WHAT TO DO: As the answer, set down the lines below from the one containing "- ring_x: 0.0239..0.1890" through the one containing "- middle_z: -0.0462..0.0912", exactly and inclusively, and no others.

########

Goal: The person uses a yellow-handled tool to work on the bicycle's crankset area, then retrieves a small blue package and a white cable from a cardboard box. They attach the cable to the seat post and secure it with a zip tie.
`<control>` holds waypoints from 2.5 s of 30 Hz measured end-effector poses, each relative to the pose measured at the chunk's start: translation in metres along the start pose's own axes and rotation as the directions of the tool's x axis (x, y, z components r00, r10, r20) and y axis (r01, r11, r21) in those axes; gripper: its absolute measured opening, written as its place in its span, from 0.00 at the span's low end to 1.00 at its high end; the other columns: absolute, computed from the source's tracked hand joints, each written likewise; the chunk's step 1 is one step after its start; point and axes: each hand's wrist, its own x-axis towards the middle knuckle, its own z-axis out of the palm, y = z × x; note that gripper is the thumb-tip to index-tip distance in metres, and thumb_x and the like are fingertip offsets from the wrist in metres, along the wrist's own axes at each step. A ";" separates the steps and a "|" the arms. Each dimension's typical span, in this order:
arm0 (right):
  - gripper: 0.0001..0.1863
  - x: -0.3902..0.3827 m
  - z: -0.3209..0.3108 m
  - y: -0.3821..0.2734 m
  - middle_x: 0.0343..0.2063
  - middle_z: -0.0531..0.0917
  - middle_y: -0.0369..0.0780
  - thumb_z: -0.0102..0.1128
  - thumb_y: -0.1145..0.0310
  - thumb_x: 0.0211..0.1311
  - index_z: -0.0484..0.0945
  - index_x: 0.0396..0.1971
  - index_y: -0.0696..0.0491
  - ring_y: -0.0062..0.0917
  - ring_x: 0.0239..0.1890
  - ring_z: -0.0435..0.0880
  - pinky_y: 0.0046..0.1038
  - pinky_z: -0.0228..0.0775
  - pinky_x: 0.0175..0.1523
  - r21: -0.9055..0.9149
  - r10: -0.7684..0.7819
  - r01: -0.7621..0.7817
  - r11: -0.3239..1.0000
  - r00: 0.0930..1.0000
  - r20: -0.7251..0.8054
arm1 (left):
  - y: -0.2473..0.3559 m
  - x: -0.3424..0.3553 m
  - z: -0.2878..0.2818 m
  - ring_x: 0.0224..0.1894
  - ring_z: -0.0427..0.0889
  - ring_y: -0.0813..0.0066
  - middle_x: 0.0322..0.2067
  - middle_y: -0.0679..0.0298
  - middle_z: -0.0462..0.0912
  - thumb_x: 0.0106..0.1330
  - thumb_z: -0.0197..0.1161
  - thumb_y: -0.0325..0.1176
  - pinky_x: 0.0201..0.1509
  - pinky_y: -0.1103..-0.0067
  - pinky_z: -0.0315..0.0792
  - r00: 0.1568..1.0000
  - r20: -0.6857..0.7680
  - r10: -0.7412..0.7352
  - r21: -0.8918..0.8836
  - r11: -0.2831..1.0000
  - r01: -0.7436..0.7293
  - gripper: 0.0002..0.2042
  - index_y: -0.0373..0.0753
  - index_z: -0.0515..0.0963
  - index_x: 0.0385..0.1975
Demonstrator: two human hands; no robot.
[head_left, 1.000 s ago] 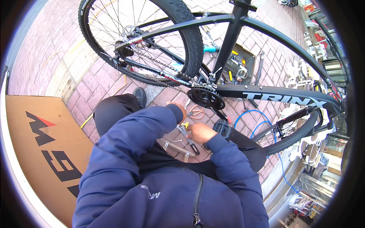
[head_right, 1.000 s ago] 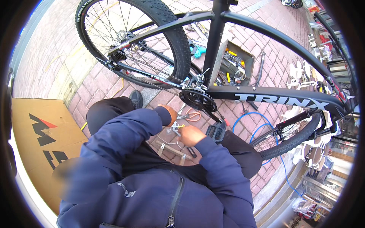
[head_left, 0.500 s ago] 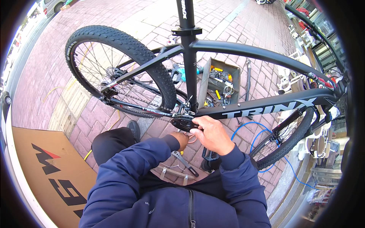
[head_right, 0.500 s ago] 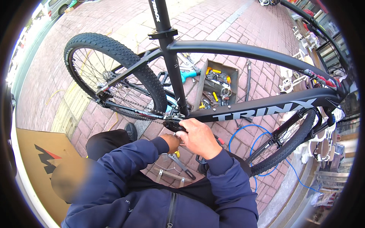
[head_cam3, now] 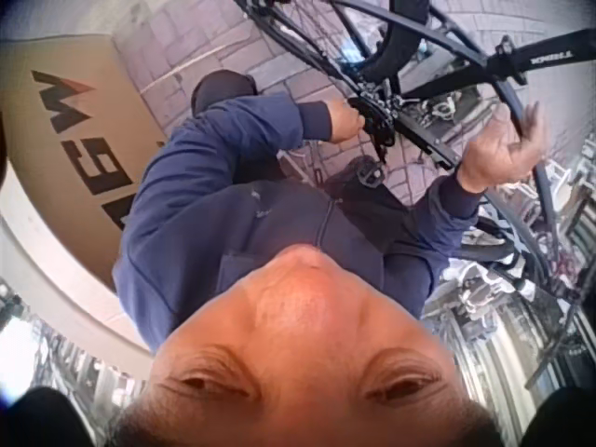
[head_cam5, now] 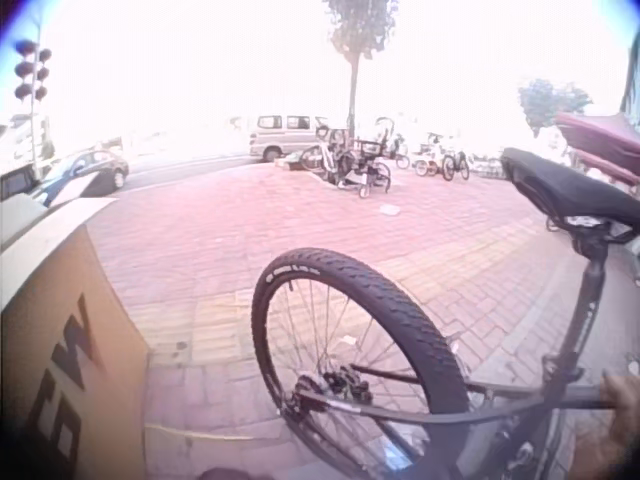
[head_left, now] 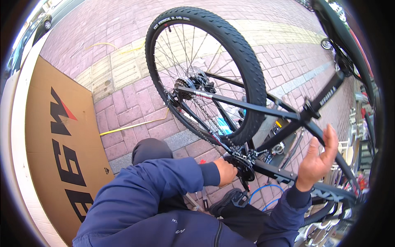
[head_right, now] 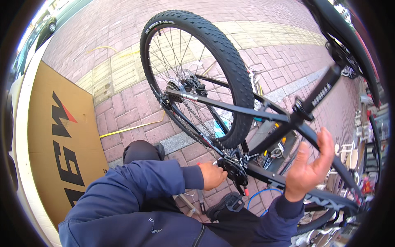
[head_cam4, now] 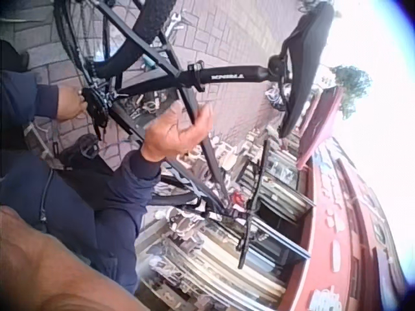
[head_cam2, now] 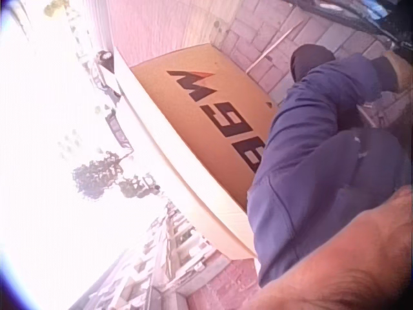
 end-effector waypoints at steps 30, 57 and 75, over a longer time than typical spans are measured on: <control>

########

ANSWER BOX:
  - ring_x: 0.0239..0.1890
  - ring_z: -0.0435..0.0880
  - pinky_y: 0.0046..0.1038
  - pinky_z: -0.0228..0.0775
  - pinky_x: 0.0175..0.1523
  - r21: -0.9055..0.9149
  - r10: -0.7684..0.7819
  - r01: -0.7621..0.7817
  - r11: -0.3239..1.0000
  - r00: 0.0930..1.0000
  - r20: -0.7251..0.8054
arm1 (left):
  - y: -0.2473..0.3559 m
  - x: -0.3424..0.3553 m
  - z: -0.2878..0.2818 m
  - ring_x: 0.0224..0.1894
  - ring_z: -0.0427..0.0889
  - ring_y: -0.0813..0.0066
  - middle_x: 0.0322..0.2067
  - middle_y: -0.0679..0.0298
  - middle_z: -0.0462..0.0912

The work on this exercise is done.